Fix MoveGroup::setStartStateToCurrentState() (issue 442) #671

andreaskoepf · 2016-05-10T13:26:15Z

We ran into #442 in our lab too and observed some very threatening and dangerous high-speed motions of our UR5 robotic arm. On a real industrial robot this issue is extremely safety-critical since it can lead to plans that start far away from the current robot joint position even though MoveGroup::setStartStateToCurrentState() has been called. I am personally quite shocked that this was not fixed by somebody else before since #442 is more than two years old.

Some background details about the problem as understood by us:

Calling MoveGroup::setStartStateToCurrentState() internally nulls the considered_start_state_ and sends a move-group planning request action goal with an empty start state (joint-names & positions arrays are emtpy). This makes MoveIt! directly use the RobotState which is stored inside the planning scene, e.g. when using OMPL ModelBasedPlanningContext::setCompleteInitialState() will be called from ompl_interface::PlanningContextManager::getPlanningContext() with a state generated by robot_state::RobotStatePtr start_state = planning_scene->getCurrentStateUpdated(req.start_state); .. when req.start_state is 'empty' this means effectively that the current state of the planning scene is is used.

Unfortunately the action server callback MoveGroupMoveAction::executeMoveCallback does not ensure that a robot state newer than the planning request is available. This leads to plans that use an outdated start state. Actually I am not quite sure how far back in time the invalid start state can be since from the motions that we saw it must have been significantly > 0.1s... maybe somebody from the MoveIt! team with more expertise in this specific area can explain why we saw such severe movements....

How we address the problem:

This PR makes sure that a new JointState message is received by CurrentStateMonitor and is indeed written to the RobotState of the PlanningScene before the planning request is being processed. In our tests this fixed the problem (which otherwise is quickly reproductible). In this PR the change is done only exemplary for the MoveGroupMoveAction .. other actions might be affected by an outdated current state too.

Since the MoveIt! source base is new to me and the project is quite large this PR is intended as a discussion basis on how to best address the problem.
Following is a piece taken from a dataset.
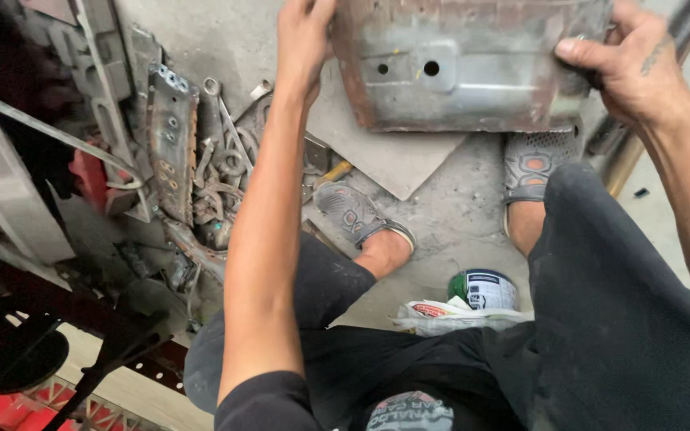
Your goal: The person sits on the workshop floor fitting a rusted metal body panel against a disassembled car body. They align the panel by hand, press it into place, and hammer along its edge with a mallet, repositioning the panel between strikes to seat it against the surrounding metal.
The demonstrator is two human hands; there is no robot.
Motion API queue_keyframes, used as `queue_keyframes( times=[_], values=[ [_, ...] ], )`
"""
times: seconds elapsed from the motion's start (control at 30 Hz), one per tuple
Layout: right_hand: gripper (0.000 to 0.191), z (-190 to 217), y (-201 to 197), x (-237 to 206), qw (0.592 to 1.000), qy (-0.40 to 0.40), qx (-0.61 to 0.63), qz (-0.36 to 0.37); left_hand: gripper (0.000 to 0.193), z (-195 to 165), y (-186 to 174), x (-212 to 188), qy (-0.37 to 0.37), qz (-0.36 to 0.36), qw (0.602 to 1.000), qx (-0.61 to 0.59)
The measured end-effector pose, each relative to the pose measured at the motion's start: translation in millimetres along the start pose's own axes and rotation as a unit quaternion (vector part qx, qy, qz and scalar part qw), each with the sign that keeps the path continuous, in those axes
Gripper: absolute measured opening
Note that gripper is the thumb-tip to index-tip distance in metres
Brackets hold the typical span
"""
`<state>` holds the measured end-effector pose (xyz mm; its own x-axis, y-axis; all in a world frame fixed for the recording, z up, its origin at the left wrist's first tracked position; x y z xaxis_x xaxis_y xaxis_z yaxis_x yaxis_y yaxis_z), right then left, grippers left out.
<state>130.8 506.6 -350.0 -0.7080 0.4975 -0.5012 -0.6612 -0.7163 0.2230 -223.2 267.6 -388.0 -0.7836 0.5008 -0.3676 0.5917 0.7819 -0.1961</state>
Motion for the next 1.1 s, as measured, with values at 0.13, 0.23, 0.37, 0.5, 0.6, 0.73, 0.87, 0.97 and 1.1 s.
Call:
queue_keyframes(
  times=[0.13, 0.23, 0.37, 0.5, 0.6, 0.73, 0.87, 0.97, 1.1],
  values=[
    [0.02, -17, 11, 3, 1.0, 0.025, -0.013, 0.006, 0.04, -2, -79, -94, 0.089, -0.08, 0.943, 0.309],
    [0.025, -21, 6, 6, 0.993, 0.049, -0.102, -0.03, 0.081, 41, -97, -166, 0.046, -0.065, 0.918, 0.388],
    [0.034, -5, -1, 3, 0.957, 0.055, -0.258, -0.121, 0.087, 80, -86, -205, 0.054, -0.036, 0.927, 0.37],
    [0.024, 24, 34, -8, 0.996, 0.013, -0.063, -0.06, 0.073, 72, -87, -199, 0.008, -0.039, 0.896, 0.442],
    [0.029, 58, 13, -20, 0.976, -0.005, -0.187, -0.111, 0.068, 56, -89, -199, -0.081, -0.023, 0.89, 0.447],
    [0.021, 96, -42, -49, 0.97, -0.03, -0.187, -0.151, 0.057, 15, -57, -175, -0.038, -0.008, 0.974, 0.225],
    [0.027, 110, -93, -79, 0.978, -0.084, -0.059, -0.182, 0.051, 8, 25, -131, -0.216, 0.087, 0.937, -0.261],
    [0.048, 101, -129, -94, 0.969, -0.034, 0.051, -0.24, 0.041, -26, 100, -84, -0.234, 0.145, 0.862, -0.425],
    [0.049, 115, -146, -112, 0.962, -0.041, 0.081, -0.259, 0.028, -63, 133, 7, -0.084, 0.054, 0.995, 0.008]
  ],
)
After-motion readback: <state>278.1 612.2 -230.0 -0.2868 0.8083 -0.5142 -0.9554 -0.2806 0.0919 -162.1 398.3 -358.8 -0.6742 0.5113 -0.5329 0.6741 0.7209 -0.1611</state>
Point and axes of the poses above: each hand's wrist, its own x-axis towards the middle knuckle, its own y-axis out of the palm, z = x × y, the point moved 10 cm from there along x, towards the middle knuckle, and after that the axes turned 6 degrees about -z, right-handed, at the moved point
E.g. the sleep-based wait loop should better be replaced by a boost::condition_variable or some other more direct signalling mechanism, etc.

Special thanks to @alemme for debugging this issue together with me.

simonschmeisser · 2016-05-10T14:18:08Z

It has surprised me as well a couple of times how badly synchronized stuff can be in MoveIt!. I somehow manage to forget after some time about all the sleep() calls I had to put into my code.

I like your idea about saving the last update time. However I think this should be stored in the RobotState itself. Ideally the timestamp of when the position information entered the ros system (ie when the joint position message arrived from the robot controller).

JimmyDaSilva · 2016-05-10T15:06:54Z

Works like a charm for me. Glad someone finally digged into this :)
Thanks !

andreaskoepf · 2016-05-10T15:27:47Z

@simonschmeisser I would appreciate to have time stamps inside the RobotState itself - something similar to the values current_state_time_ and joint_time_ currently stored externally in CurrentStateMonitor, e.g. current_state_monitor.cpp#L312.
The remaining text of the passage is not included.